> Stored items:
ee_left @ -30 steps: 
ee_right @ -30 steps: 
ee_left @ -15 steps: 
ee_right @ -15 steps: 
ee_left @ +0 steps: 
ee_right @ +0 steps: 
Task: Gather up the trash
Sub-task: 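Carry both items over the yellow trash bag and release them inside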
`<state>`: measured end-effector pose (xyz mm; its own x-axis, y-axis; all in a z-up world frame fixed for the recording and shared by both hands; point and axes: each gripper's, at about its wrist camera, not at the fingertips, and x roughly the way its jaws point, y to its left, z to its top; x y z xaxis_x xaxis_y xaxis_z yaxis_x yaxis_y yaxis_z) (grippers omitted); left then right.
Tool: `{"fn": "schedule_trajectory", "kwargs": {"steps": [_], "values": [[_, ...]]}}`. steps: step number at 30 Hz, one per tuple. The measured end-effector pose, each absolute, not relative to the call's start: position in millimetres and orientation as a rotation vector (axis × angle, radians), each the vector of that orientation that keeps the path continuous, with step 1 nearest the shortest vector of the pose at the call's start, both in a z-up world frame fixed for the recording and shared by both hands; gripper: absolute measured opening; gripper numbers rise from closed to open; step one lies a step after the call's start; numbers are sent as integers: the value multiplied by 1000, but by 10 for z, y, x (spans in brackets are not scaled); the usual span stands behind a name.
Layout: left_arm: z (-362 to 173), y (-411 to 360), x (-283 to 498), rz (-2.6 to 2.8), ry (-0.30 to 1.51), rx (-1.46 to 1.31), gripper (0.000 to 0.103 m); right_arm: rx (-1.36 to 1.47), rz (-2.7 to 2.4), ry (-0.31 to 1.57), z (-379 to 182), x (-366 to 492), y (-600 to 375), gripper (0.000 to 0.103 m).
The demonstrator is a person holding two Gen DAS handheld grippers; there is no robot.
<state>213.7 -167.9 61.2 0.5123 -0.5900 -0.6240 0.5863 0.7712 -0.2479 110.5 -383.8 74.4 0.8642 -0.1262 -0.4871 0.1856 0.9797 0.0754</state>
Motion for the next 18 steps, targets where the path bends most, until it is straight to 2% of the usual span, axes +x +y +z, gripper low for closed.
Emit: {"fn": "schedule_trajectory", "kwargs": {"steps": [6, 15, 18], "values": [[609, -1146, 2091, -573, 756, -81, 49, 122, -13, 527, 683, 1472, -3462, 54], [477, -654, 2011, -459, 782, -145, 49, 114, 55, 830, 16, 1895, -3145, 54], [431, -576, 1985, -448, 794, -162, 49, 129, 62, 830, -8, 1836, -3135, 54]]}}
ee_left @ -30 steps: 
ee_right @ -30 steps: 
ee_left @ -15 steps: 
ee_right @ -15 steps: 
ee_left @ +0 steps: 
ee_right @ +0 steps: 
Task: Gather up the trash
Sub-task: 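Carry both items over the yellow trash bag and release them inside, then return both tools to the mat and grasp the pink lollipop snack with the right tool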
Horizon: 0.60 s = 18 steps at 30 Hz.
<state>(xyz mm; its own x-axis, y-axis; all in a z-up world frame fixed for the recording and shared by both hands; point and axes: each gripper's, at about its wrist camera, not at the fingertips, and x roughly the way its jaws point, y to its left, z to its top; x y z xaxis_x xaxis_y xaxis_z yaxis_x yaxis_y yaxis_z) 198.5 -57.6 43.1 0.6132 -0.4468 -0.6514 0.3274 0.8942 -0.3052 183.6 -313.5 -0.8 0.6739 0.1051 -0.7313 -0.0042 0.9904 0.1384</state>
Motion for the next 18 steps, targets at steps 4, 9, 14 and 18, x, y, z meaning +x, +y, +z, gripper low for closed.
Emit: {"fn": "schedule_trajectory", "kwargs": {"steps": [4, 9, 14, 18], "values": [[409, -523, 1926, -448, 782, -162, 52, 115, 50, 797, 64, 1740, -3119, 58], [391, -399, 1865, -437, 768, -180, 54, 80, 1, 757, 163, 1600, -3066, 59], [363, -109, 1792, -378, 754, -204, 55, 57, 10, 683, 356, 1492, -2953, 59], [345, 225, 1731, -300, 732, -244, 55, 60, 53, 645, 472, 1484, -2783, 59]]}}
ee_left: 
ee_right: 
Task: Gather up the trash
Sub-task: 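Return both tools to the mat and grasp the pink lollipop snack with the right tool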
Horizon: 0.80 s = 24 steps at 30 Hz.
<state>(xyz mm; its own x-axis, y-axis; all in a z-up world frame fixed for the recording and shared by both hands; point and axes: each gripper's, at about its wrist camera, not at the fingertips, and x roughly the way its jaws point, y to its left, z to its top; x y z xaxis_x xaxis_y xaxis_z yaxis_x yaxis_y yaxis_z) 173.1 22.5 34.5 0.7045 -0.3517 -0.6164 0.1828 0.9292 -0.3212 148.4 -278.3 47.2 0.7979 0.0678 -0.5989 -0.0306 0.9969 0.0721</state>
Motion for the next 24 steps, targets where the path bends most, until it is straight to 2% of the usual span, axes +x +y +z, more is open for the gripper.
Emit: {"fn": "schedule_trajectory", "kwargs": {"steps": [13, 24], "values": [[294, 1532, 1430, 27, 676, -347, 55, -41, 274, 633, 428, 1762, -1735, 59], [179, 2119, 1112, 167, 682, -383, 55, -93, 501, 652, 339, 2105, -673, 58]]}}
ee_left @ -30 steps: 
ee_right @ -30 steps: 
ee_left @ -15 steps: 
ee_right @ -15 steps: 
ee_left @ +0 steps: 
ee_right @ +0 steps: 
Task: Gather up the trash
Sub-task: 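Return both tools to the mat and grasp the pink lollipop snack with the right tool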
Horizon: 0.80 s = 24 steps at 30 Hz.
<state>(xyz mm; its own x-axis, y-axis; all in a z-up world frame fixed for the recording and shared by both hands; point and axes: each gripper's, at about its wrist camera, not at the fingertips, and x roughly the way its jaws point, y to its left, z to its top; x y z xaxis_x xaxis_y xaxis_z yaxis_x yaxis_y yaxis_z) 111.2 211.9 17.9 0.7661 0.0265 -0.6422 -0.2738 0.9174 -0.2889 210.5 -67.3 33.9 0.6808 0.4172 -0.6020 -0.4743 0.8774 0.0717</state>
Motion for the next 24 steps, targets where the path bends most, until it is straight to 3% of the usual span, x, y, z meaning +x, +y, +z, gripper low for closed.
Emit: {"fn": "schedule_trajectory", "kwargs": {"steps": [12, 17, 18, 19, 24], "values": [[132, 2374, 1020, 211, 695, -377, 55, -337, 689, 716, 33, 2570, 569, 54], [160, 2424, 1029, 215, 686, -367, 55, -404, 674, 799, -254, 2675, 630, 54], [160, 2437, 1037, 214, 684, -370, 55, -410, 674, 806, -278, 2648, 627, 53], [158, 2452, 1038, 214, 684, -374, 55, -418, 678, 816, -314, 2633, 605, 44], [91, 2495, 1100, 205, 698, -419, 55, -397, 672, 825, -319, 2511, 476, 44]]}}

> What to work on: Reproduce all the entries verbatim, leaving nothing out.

> Response to this task:
ee_left @ -30 steps: 
ee_right @ -30 steps: 
ee_left @ -15 steps: 
ee_right @ -15 steps: 
ee_left @ +0 steps: 
ee_right @ +0 steps: 
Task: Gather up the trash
Sub-task: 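Carry both items over the yellow trash bag and release them inside
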`<state>`: measured end-effector pose (xyz mm; its own x-axis, y-axis; all in a z-up world frame fixed for the recording and shared by both hands; point and axes: each gripper's, at about its wrist camera, not at the fingertips, and x roughly the way its jaws point, y to its left, z to its top; x y z xaxis_x xaxis_y xaxis_z yaxis_x yaxis_y yaxis_z) (grippers omitted); left then right.
Tool: `{"fn": "schedule_trajectory", "kwargs": {"steps": [_], "values": [[_, ...]]}}`. steps: step number at 30 Hz, one per tuple. The measured end-effector pose, each absolute, not relative to the call's start: position in millimetres and orientation as a rotation vector (axis × angle, radians), each the vector of that orientation that keeps the path continuous, with step 1 nearest the shortest vector of the pose at the call's start, both in a z-up world frame fixed for the recording and shared by both hands; gripper: absolute measured opening; gripper numbers rise from closed to open; step one lies a step after the call's start; numbers are sent as integers: the value multiplied by 1000, but by 10 for z, y, x (spans in brackets are not scaled); the usual span stands behind a name.
Layout: left_arm: z (-362 to 173), y (-411 to 360), x (-283 to 498), rz (-2.6 to 2.8), ry (-0.30 to 1.51), rx (-1.46 to 1.31), gripper (0.000 to 0.103 m); right_arm: rx (-1.36 to 1.47), rz (-2.7 to 2.4), ry (-0.31 to 1.57), z (-379 to 182), x (-366 to 492), y (-600 to 375), gripper (0.000 to 0.103 m).
The demonstrator is a person holding two Gen DAS handheld grippers; there is no robot.
<state>213.7 -167.9 61.2 0.5123 -0.5900 -0.6240 0.5863 0.7712 -0.2479 110.5 -383.8 74.4 0.8642 -0.1262 -0.4871 0.1856 0.9797 0.0754</state>
Motion for the next 18 steps, targets where the path bends most, until it is straight to 2% of the usual span, axes +x +y +z, gripper low for closed.
Emit: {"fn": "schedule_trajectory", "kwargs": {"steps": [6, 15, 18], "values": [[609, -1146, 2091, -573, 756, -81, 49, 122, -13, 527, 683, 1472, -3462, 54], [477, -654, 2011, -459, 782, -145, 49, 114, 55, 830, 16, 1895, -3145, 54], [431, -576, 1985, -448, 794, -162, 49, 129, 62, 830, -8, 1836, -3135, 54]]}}
ee_left @ -30 steps: 
ee_right @ -30 steps: 
ee_left @ -15 steps: 
ee_right @ -15 steps: 
ee_left @ +0 steps: 
ee_right @ +0 steps: 
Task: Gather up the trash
Sub-task: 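Carry both items over the yellow trash bag and release them inside, then return both tools to the mat and grasp the pink lollipop snack with the right tool
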Horizon: 0.60 s = 18 steps at 30 Hz.
<state>(xyz mm; its own x-axis, y-axis; all in a z-up world frame fixed for the recording and shared by both hands; point and axes: each gripper's, at about its wrist camera, not at the fingertips, and x roughly the way its jaws point, y to its left, z to its top; x y z xaxis_x xaxis_y xaxis_z yaxis_x yaxis_y yaxis_z) 198.5 -57.6 43.1 0.6132 -0.4468 -0.6514 0.3274 0.8942 -0.3052 183.6 -313.5 -0.8 0.6739 0.1051 -0.7313 -0.0042 0.9904 0.1384</state>
Motion for the next 18 steps, targets at steps 4, 9, 14 and 18, x, y, z meaning +x, +y, +z, gripper low for closed.
Emit: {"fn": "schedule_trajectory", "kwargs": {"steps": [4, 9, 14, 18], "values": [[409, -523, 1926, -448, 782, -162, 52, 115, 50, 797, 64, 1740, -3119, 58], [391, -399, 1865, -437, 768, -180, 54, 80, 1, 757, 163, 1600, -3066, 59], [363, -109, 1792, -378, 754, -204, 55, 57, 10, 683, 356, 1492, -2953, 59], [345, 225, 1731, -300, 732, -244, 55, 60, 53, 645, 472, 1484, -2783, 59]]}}
ee_left: 
ee_right: 
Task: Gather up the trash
Sub-task: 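Return both tools to the mat and grasp the pink lollipop snack with the right tool
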Horizon: 0.80 s = 24 steps at 30 Hz.
<state>(xyz mm; its own x-axis, y-axis; all in a z-up world frame fixed for the recording and shared by both hands; point and axes: each gripper's, at about its wrist camera, not at the fingertips, and x roughly the way its jaws point, y to its left, z to its top; x y z xaxis_x xaxis_y xaxis_z yaxis_x yaxis_y yaxis_z) 173.1 22.5 34.5 0.7045 -0.3517 -0.6164 0.1828 0.9292 -0.3212 148.4 -278.3 47.2 0.7979 0.0678 -0.5989 -0.0306 0.9969 0.0721</state>
Motion for the next 24 steps, targets where the path bends most, until it is straight to 2% of the usual span, axes +x +y +z, more is open for the gripper.
Emit: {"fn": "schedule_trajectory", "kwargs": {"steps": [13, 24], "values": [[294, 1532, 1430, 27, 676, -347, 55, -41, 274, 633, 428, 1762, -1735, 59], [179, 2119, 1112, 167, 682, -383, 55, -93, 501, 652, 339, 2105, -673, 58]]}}
ee_left @ -30 steps: 
ee_right @ -30 steps: 
ee_left @ -15 steps: 
ee_right @ -15 steps: 
ee_left @ +0 steps: 
ee_right @ +0 steps: 
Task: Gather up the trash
Sub-task: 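Return both tools to the mat and grasp the pink lollipop snack with the right tool
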Horizon: 0.80 s = 24 steps at 30 Hz.
<state>(xyz mm; its own x-axis, y-axis; all in a z-up world frame fixed for the recording and shared by both hands; point and axes: each gripper's, at about its wrist camera, not at the fingertips, and x roughly the way its jaws point, y to its left, z to its top; x y z xaxis_x xaxis_y xaxis_z yaxis_x yaxis_y yaxis_z) 111.2 211.9 17.9 0.7661 0.0265 -0.6422 -0.2738 0.9174 -0.2889 210.5 -67.3 33.9 0.6808 0.4172 -0.6020 -0.4743 0.8774 0.0717</state>
Motion for the next 24 steps, targets where the path bends most, until it is straight to 3% of the usual span, x, y, z meaning +x, +y, +z, gripper low for closed.
Emit: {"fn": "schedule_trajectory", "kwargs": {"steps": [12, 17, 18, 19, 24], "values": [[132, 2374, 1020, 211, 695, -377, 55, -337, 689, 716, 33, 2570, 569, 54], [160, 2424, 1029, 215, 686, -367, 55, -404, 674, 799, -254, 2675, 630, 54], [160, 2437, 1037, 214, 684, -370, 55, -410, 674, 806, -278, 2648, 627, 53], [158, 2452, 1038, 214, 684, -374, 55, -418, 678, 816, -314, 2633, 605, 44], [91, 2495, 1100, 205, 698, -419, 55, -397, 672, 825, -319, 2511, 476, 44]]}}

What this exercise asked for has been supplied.